Springwar (71 page)

Read Springwar Online

Authors: Tom Deitz

“You killed Olrix,” Elvix said bitterly. “And … Eddyn?”

All at once she hurled herself at Merryn, who simply reached out and grabbed her forearms, while a larger man from War-Hold moved to restrain her. “Not now,” Merryn spat. “I didn’t recognize you and I’m sorry, and I’ll make it up to you however I can. But not now. If you’re deserters, grab a sword. If not, we’ll have to take you prisoner. You have two breaths to give us whichever proof you can.”

“Where’s Kraxxi?” Tozri coughed instead.

“Not here,” Merryn growled, with an uncertain look that gave Avall pause indeed.

“Nor with us, either,” Elvix gritted, still acting like two souls possessed her—one with sense, the other bent on vengeance. “There was the night the lightning came down and destroyed our prison. The night it leapt from door to door.”

“That was me,” Merryn chuckled, not bothering to explain. “He was already gone then.”

Tozri eyed the battlefield. “He could be anywhere. Barrax would have brought him along so he could gloat.”

“Maybe,” Elvix snorted. “Or he could be rotting beside a road somewhere. Gods, but I wish we still had our rings.”

Avall started to reply, but a second explosion split the air. Even there, a shot away, stone rained down. Avall felt something wrench at his mind, and sat down abruptly. It was as though something had been there and was no longer.

“The King,” Strynn managed, scooting back to lean against the rampart. “He’s …”

“Not dead, yet not alive,” Avall managed. “I’d better get back there. I—”

His comment was cut short by the most terrible sound he could imagine.

A long, honking, screeching cry—the cry that haunted the sleep of many an Eronese boy or girl for eighths after they first heard it. Avall shivered as it was repeated, then doubled, and redoubled, to comprise a cacophony of dread.

Geens!

His hair prickled. Chills that had nothing to do with place-jumping danced across his body.

Scrabbling sounds joined those cries, as they became nearer and clearer—almost on top of them. And with those cries, now, came fleeting bits of sensations, instincts, and emotions, slashing across his mind like whips.

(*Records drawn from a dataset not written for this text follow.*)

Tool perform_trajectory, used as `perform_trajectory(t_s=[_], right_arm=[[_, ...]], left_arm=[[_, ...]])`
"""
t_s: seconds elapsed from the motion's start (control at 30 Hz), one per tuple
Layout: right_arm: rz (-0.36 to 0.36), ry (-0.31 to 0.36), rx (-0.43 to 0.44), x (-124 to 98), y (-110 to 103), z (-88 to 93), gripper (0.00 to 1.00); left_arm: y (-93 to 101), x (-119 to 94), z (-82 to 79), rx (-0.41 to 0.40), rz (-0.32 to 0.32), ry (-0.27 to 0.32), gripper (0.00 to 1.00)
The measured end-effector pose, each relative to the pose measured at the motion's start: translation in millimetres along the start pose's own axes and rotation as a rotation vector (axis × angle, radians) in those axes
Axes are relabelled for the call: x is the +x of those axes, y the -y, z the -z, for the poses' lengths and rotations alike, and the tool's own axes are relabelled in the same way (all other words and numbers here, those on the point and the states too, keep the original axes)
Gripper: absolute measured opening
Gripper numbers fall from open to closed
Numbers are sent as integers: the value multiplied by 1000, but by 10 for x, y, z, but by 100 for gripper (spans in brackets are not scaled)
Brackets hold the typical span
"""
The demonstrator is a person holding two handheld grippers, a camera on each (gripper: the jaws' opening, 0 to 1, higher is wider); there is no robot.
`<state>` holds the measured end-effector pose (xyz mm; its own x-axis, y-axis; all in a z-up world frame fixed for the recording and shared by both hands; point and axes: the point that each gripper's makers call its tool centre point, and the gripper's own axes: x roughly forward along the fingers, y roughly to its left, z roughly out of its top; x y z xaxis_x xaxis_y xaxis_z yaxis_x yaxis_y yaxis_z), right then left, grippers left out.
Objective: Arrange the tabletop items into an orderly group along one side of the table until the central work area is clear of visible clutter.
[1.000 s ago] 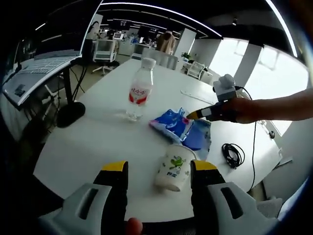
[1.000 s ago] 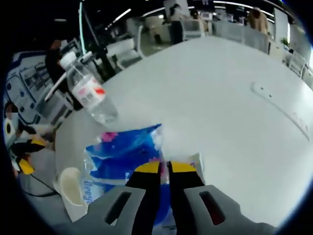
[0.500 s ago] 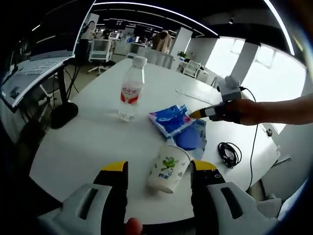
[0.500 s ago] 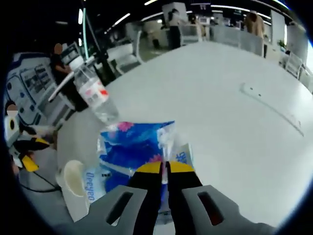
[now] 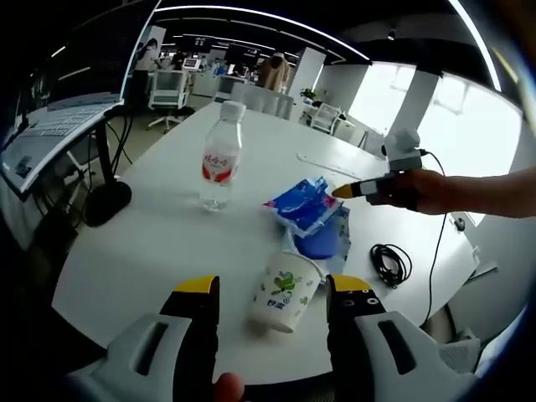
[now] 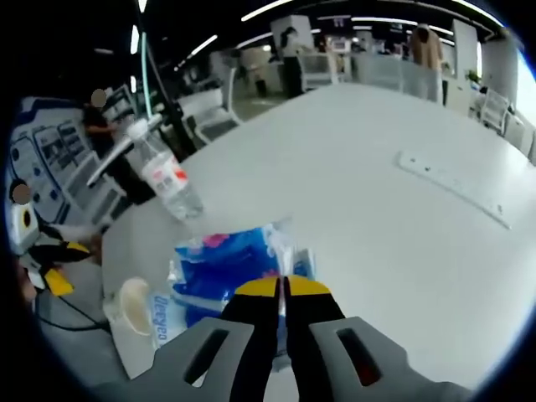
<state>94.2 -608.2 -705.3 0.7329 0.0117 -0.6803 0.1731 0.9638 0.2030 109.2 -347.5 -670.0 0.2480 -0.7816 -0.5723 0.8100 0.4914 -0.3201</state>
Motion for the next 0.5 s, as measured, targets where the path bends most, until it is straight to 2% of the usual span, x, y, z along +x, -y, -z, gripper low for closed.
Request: perform_trajectory(t_s=[0.13, 0.27, 0.5], right_arm=[[14, 28, 22, -94, 73, -39, 0], [53, 77, 84, -254, 225, -44, 0], [130, 130, 200, -576, 577, 149, 0]], left_arm=[[11, -7, -15, 0, 2, 2, 51], [12, -30, -42, 5, 0, 8, 51], [13, -38, -39, 9, 0, 7, 51]])
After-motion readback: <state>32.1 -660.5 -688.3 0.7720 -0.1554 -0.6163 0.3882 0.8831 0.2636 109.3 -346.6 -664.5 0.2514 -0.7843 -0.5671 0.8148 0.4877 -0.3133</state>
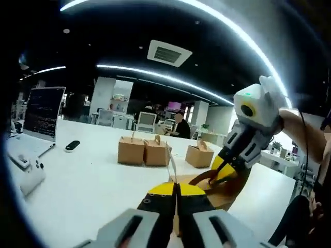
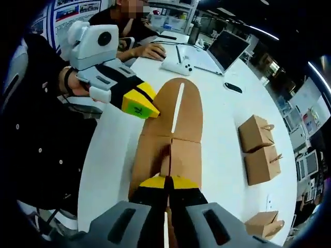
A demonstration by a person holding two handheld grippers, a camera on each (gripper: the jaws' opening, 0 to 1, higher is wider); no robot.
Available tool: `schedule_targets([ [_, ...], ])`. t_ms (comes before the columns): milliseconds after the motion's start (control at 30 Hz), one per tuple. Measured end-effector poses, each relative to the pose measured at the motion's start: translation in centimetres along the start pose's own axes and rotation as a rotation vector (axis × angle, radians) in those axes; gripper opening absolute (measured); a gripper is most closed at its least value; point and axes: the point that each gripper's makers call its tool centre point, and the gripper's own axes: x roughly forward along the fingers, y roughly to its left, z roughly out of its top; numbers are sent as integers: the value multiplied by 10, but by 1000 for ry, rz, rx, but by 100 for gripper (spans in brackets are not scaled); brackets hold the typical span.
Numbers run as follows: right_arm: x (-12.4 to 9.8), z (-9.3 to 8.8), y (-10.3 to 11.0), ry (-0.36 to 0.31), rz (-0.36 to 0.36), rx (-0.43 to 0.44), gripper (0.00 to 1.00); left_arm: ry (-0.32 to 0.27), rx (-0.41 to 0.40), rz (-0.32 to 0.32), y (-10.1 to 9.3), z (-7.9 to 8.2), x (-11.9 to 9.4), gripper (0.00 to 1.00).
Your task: Pick up one paper box from the group, open the paper box, and remove the item inside
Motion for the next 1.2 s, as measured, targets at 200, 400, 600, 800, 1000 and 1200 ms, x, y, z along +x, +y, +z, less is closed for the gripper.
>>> schedule_targets([
  [200, -10, 5, 3, -5, 14, -3, 3, 14, 37, 8, 1, 0, 0, 3],
  [400, -11, 9, 3, -20, 31, 10, 3, 12, 70, 5, -3, 2, -1, 3],
  [600, 0, -3, 8, 2, 43, -3, 4, 25, 61, -23, -10, 0, 1, 3],
  [800, -7, 7, 3, -28, 28, -9, 9, 29, 92, -26, -13, 1, 2, 3],
  [1000, -1, 2, 5, 14, 44, 5, 5, 29, 103, -28, -14, 1, 2, 3],
  [1200, -10, 6, 2, 8, 44, 20, 3, 35, 125, -20, -14, -1, 2, 3],
])
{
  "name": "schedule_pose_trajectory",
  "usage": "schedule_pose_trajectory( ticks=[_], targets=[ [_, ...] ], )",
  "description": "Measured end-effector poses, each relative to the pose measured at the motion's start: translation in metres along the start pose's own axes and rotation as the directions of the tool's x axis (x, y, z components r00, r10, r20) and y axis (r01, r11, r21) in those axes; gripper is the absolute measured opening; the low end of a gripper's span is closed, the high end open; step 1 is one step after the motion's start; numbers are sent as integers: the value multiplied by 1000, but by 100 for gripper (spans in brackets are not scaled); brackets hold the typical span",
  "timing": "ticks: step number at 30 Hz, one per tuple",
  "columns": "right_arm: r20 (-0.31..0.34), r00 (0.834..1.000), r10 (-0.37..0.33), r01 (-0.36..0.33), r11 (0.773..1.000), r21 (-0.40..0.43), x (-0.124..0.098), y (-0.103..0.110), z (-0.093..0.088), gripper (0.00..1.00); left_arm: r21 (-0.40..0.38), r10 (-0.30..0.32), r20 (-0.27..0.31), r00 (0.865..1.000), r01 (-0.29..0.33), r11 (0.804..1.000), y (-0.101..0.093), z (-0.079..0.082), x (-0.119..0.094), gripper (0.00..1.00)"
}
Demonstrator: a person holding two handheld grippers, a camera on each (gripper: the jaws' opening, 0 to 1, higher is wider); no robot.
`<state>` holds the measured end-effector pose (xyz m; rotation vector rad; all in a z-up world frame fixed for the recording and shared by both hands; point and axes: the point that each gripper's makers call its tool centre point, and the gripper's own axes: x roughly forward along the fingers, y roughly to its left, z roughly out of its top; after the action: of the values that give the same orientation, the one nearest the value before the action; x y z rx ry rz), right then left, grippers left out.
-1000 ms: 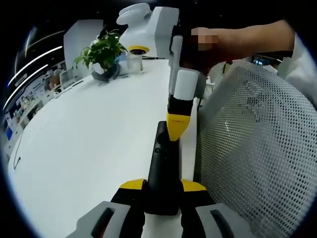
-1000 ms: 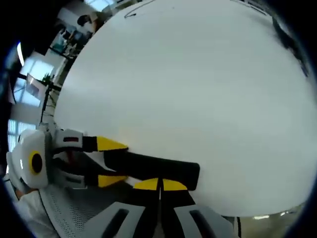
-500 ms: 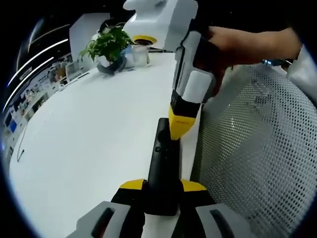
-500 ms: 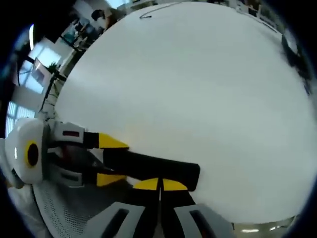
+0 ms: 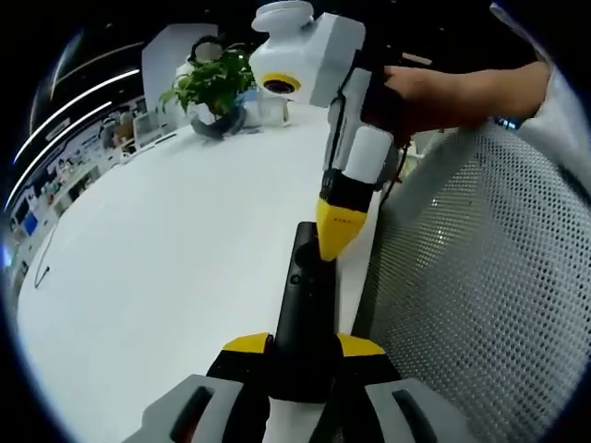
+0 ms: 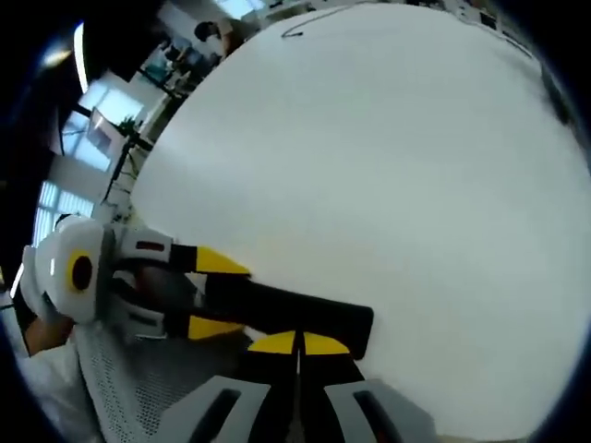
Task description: Press the specified remote control buttons in sequence, fully releasing each button before pressing the next.
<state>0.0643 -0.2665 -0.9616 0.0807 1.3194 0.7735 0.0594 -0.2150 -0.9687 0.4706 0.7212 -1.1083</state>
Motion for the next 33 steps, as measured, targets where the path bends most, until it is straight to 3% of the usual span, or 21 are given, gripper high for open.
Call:
schedule_pose_trajectory(
  ticks=[4,13,18,20,23,25,26,30,33],
  targets=[
    [-25,1000,-15,14,997,-71,1,1,1,0,-7,10,2,1000,-10,1000,0,1,0,25],
    [-11,1000,-25,25,1000,-19,-3,-6,4,0,-5,-2,33,999,3,1000,1,2,2,25],
    [84,996,-25,25,1000,3,-9,-8,22,0,11,-14,31,999,13,1000,1,3,3,25],
    [90,996,-26,27,1000,-4,-7,-8,24,0,11,-15,32,999,15,1000,1,3,3,25],
    [52,999,7,-8,1000,3,1,-1,20,0,15,-16,34,999,15,1000,1,3,3,25],
    [17,1000,-15,15,999,-41,6,1,15,0,16,-16,33,999,15,1000,0,3,3,25],
    [44,998,-35,38,996,-76,5,0,21,0,17,-16,32,999,15,1000,1,4,3,25],
    [39,999,-38,40,997,-67,5,0,18,0,16,-16,32,999,15,1000,1,3,3,25],
    [39,999,-22,22,1000,-19,5,-2,19,0,14,-16,35,999,15,1000,1,3,2,25]
  ],
)
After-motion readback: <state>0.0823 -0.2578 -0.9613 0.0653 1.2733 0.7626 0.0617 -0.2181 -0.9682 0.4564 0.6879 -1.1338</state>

… us free us free us free us free …

Geen thought.

Not unlike birkit thought, actually, but rawer and less disciplined.

But clearly with intent behind it … and, buried deeper, desire.

More shrieks—

Then the impossible.

Avall could do nothing but stand and gape as dark shapes appeared atop the ridge above the escarpment where the wall ended—paused there briefly, cut out against the sky …

And leapt down.

Ten spans.

Into snow.

Legs like steel springs took that impact, while feet with dagger claws spread more force upon the ground.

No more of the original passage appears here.